Vu le 30 octobre 2014, au Club de l'Etoile, en VO

Note de Tootpadu:

Critique de Mulder

Le premier film américain de Michael R. Roskam (Bullhead (2012) témoigne d'un vrai attachement aux films de gangsters de la fin des années 70 et 80. Dans la mouvance des films de Martin Scorsese, le réalisateur signe un film sombre, magistralement porté par quatre comédiens Tom Hardy (Bob Saginowski), Noomi Rapace (Nadia), James Gandolfini (Cousin Marv) et Matthias Schoenaerts (Eric). Il s'agit du dernier film tourné par l’éternel interpréte de Tony Soprano. 
 
Dès la première séquence du film nous expliquant qu'en bas des flux d'argent dans les milieux mafieux il y a un bar choisi par les truands. On découvre ainsi dans les bas-fonds de Brooklyn ce bar tenu par Marv et Bob. Ceux-ci vont être confrontés à un hold-up et cinq mille dollars vont leur être dérobés. Cette intrigue ainsi que celle d'un chien abandonné et maltraité va être le point d'ancrage de ce film intimiste mais envoûtant. Le fait de voir ces quatre comédiens s'opposer et se lier fait de ce film un véritable film shakespearien. 
 
L'ecrivain Dennis Lehane signe ici son premier scénario. Après avoir vu certains de ses romans adaptés au cinéma (Mystic River,Gone Baby Gone, Shutter Island), il adapte ici une de ses propres nouvelles sommaires pour broder une intrigue simpliste à première vue mais d'une efficacité redoutable. Le scénario adapté par un réalisateur qui retrouve pour l'occasion son acteur principal de Bullhead rend hommage à tout un pan du cinéma américain. Le réalisateur réussit ainsi aisément son passage dans une production américaine et nous livre un film guère flatteur pour la société américaine corrompue à différents niveaux.
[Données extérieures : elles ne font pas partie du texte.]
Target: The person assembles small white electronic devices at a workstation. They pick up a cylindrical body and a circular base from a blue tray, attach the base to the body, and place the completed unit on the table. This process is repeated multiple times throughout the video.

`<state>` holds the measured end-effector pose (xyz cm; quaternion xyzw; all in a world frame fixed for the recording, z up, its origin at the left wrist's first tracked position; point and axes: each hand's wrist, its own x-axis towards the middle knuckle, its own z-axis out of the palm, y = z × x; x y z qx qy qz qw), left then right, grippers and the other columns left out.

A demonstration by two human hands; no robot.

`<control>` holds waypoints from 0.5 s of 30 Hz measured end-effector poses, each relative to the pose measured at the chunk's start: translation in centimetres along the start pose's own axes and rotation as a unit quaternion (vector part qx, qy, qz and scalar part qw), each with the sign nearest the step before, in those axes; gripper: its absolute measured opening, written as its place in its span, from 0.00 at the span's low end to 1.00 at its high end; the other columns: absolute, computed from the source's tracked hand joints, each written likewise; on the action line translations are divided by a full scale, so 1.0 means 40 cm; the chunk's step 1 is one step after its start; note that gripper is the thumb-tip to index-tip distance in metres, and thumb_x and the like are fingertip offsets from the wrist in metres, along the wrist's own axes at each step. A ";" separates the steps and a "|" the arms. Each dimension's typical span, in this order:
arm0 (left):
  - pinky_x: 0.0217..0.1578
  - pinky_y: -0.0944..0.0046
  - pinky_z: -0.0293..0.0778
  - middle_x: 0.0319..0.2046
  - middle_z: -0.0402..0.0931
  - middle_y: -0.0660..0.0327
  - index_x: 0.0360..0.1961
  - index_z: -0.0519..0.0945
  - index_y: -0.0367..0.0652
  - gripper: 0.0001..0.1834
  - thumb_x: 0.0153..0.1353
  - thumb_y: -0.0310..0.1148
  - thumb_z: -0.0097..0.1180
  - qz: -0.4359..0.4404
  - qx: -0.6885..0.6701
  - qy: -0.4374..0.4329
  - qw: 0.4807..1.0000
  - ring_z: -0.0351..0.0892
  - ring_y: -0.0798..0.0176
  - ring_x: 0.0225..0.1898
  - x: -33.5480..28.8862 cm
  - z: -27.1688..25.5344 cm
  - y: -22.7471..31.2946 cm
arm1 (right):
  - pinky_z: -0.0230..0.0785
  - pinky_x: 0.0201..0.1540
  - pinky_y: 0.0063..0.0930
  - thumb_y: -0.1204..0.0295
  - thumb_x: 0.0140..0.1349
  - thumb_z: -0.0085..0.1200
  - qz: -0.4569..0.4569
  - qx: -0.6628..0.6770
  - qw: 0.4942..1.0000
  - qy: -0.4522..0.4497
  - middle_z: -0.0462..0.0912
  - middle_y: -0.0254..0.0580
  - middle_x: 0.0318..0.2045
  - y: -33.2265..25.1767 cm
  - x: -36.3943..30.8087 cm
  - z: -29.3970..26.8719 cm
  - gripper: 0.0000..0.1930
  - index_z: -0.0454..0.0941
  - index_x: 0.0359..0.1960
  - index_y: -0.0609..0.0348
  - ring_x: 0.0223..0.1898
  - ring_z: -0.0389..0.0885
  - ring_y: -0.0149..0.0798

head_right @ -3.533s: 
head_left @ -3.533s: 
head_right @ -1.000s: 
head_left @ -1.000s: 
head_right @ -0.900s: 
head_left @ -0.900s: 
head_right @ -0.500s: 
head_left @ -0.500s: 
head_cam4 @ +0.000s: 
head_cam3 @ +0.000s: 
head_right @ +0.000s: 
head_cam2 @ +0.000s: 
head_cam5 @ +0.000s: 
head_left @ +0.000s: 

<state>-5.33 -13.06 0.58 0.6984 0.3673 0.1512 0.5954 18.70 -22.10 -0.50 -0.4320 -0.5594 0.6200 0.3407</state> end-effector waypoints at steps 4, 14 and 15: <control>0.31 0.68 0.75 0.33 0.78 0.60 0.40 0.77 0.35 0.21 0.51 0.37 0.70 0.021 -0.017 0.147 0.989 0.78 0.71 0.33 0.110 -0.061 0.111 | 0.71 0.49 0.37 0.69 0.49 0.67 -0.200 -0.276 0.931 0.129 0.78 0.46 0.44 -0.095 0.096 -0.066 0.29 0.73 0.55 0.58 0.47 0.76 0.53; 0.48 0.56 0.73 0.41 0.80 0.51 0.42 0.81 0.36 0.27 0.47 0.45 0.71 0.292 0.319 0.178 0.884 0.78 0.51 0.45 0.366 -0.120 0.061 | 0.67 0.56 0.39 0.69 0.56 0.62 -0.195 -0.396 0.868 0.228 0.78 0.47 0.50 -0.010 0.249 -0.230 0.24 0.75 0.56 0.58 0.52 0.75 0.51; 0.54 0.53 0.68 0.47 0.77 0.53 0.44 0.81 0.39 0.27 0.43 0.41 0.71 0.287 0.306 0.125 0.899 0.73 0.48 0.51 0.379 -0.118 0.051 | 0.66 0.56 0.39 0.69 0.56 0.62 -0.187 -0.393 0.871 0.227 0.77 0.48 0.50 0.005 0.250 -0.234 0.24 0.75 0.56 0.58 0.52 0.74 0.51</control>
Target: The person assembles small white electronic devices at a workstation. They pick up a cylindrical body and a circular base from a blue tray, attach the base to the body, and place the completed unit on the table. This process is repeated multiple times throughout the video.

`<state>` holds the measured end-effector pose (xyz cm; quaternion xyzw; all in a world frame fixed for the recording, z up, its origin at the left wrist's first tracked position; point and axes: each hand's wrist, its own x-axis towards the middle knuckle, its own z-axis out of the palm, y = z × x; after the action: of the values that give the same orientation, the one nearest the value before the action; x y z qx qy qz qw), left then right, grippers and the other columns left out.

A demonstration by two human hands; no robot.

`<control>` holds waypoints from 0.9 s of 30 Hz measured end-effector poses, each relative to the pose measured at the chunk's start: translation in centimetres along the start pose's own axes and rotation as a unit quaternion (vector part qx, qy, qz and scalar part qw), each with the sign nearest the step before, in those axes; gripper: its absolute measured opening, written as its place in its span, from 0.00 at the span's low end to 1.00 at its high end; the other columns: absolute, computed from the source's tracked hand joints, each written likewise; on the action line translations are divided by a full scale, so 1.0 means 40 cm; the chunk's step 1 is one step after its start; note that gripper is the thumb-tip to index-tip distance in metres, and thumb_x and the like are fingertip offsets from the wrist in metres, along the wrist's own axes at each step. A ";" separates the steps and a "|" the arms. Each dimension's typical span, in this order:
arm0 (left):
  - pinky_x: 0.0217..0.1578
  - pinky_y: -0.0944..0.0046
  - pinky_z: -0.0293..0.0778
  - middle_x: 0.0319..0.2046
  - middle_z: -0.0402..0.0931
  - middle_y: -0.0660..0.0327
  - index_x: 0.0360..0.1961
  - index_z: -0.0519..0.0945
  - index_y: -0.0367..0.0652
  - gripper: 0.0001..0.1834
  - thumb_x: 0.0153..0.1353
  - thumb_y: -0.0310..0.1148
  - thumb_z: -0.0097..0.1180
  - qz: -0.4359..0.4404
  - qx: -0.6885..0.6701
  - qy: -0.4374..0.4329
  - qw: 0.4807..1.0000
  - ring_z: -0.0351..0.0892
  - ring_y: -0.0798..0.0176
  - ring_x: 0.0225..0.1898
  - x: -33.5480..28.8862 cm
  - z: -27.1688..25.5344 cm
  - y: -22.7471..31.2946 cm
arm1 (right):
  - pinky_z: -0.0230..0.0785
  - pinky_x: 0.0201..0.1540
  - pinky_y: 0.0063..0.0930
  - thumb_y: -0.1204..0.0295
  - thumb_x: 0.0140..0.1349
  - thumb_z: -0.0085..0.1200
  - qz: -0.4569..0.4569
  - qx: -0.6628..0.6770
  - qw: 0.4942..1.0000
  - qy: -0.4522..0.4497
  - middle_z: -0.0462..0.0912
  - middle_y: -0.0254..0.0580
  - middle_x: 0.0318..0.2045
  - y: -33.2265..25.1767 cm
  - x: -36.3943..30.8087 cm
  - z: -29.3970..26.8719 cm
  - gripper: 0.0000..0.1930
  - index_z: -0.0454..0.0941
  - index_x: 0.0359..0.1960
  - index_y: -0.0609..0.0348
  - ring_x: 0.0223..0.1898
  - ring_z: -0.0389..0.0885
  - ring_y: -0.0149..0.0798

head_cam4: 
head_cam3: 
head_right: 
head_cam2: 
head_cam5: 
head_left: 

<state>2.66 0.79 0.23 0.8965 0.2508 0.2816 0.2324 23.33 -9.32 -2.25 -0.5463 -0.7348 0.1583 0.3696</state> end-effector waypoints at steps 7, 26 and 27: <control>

Dans ce sens le personnage interprété par Tom Hardy par son calme apparent et son côté légèrement en retrait est capable d'excès de violence quand il voit le personnage de Nadia maltraité et menacé par son ancien amant Eric.
 
Quand vient la nuit est donc une réussite mineure montrant à quel point Tom Hardy est l'un des meilleurs comédiens actuels. Son prochain film Mad Max en fera à ne pas douter une star mondiale reconnue et appréciée.